Les entreprises sont donc très sensibles aux conditions de scolarisation des enfants de leurs expatriés (qualité de l'enseignement, conditions matérielles correctes, encadrement rigoureux…) Il est donc grand temps de donner les moyens au secteur privé d'investir dans l'enseignement français à l'étranger par la création d'une fondation centralisant pour l'AEFE les dons et legs et en suscitant la naissance d'associations locales pour les entreprises souhaitant orienter leurs dons vers un établissement en particulier. Les Alliances françaises ne poursuivent pas les mêmes buts mais il serait bénéfique pour l'AEFE de s'en inspirer. 1085 Alliances françaises sont présentes dans 134 pays. Elles s'autofinancent à hauteur de 75% principalement grâce à des cours de langue, des fonds privés, des dons et legs [3].
Le cas de « la fondation Alliance française » (créée en 2007 et qui gère depuis Paris le réseau international des Alliances françaises) est significatif : « des entreprises françaises ont été sollicitées pour doter la fondation en capital. Après deux ans d'efforts, l'Alliance française de Paris a obtenu 5 millions d'euros des entreprises et des particuliers et 2 millions d'euros d'usufruit » [4]. L'ensemble du réseau des Alliances françaises reçoit 40 millions d'euros de subventions publiques sur un budget total de 238 millions d'euros [5]. Un exemple à suivre pour l'AEFE.

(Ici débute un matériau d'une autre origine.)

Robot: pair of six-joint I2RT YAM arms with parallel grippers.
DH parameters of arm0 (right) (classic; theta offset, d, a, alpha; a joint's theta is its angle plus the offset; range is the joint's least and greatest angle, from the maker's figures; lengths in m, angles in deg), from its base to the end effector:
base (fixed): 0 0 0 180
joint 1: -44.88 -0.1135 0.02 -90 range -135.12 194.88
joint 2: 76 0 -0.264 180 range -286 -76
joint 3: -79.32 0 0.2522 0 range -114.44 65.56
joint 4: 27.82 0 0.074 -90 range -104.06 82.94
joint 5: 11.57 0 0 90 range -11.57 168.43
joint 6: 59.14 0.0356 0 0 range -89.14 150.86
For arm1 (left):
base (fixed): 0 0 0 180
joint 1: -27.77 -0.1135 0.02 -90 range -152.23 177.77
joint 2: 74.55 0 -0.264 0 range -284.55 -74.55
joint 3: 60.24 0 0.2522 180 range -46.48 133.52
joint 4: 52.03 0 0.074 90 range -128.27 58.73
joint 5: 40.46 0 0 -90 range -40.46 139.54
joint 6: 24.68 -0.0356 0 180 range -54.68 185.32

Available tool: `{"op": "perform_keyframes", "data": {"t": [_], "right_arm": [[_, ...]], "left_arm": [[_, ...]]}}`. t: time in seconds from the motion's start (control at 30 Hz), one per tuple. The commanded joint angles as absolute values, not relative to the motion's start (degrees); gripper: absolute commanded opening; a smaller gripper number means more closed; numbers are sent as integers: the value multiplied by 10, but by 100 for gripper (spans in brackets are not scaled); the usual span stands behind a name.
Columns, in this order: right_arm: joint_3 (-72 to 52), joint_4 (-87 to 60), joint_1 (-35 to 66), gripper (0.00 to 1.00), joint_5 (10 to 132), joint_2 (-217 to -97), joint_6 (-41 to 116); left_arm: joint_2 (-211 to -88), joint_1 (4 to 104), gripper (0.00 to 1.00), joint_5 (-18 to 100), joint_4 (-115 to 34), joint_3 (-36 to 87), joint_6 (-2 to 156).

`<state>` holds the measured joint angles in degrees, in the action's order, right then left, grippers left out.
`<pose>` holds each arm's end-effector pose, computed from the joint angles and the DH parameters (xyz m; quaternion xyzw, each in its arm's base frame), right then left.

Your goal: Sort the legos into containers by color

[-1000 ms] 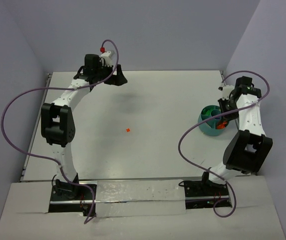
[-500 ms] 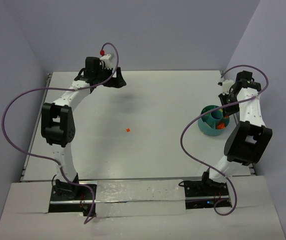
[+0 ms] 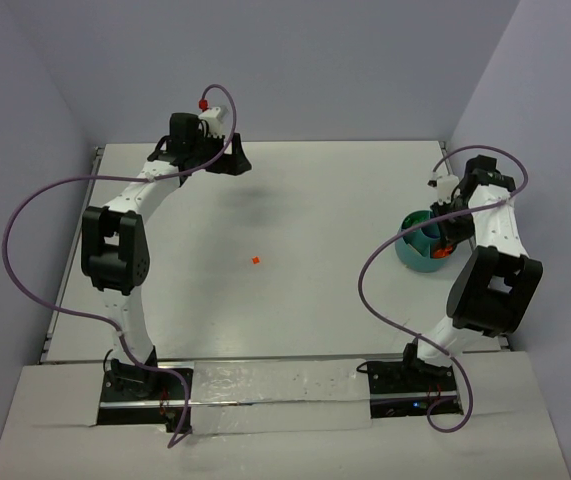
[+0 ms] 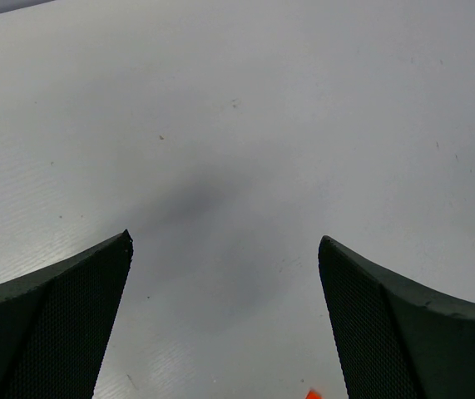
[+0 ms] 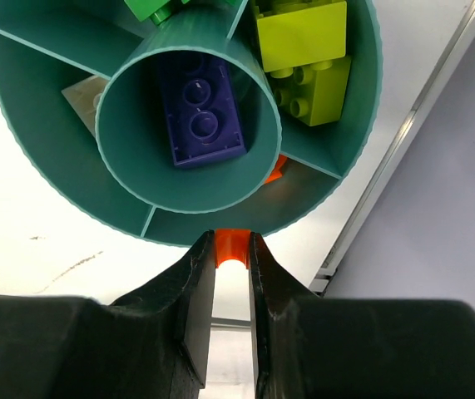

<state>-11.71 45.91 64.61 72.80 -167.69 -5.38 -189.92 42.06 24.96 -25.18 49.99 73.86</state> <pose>0.2924 -0.1012 0.2691 -0.1487 0.9783 -0.0207 0.1426 0.4562 -0.1315 0.2731 0.1459 0.8483 -0.2762 0.4276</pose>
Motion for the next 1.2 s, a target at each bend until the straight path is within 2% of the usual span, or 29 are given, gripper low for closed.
{"op": "perform_keyframes", "data": {"t": [0.0,0.13,0.17,0.23,0.33,0.4,0.63,1.17], "right_arm": [[-126,449,639,14,724,-1652,-58],[-130,447,636,19,723,-1654,-57],[-131,447,635,24,723,-1654,-58],[-132,448,634,40,724,-1654,-58],[-136,451,634,54,724,-1654,-58],[-140,457,634,58,724,-1651,-60],[-143,480,631,61,715,-1617,-73],[-154,491,613,58,702,-1638,-56]], "left_arm": [[-1865,424,99,252,-257,507,736],[-1860,424,99,253,-258,501,737],[-1859,424,99,254,-259,499,736],[-1856,424,99,253,-259,496,735],[-1854,423,99,252,-259,493,734],[-1850,422,99,252,-261,487,734],[-1845,418,99,249,-268,472,739],[-1841,416,99,238,-269,469,737]]}}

[1] Mission d'évaluation et de contrôle (MEC) sur l'enseignement français à l'étranger, 2009
[2] Rapport de la commission sur l'avenir de l'enseignement français à l'étranger, 2008
[3] Rapport du Sénat sur le Projet de loi de finances pour 2010 : Action extérieure de l'État : rayonnement culturel et scientifique
[4] Jean-François MANCEL, rapport sur la mission « action extérieure de l'Etat » dans le PLF 2008
[5] Jean-François MANCEL, rapport d'information sur la modernisation de l'outil diplomatique (22/07/2008). Pour prolonger la comparaison AEFE/Alliance française, notons que d'autres structures publiques et para-publiques chargées de promouvoir la culture française ne s'en tirent pas aussi bien que les Alliances françaises : CulturesFrance peine à atteindre l'équilibre et les centres culturels et instituts culturels bénéficient respectivement de 56 millions d'euros et de plus de 100 millions d'euros de subventions.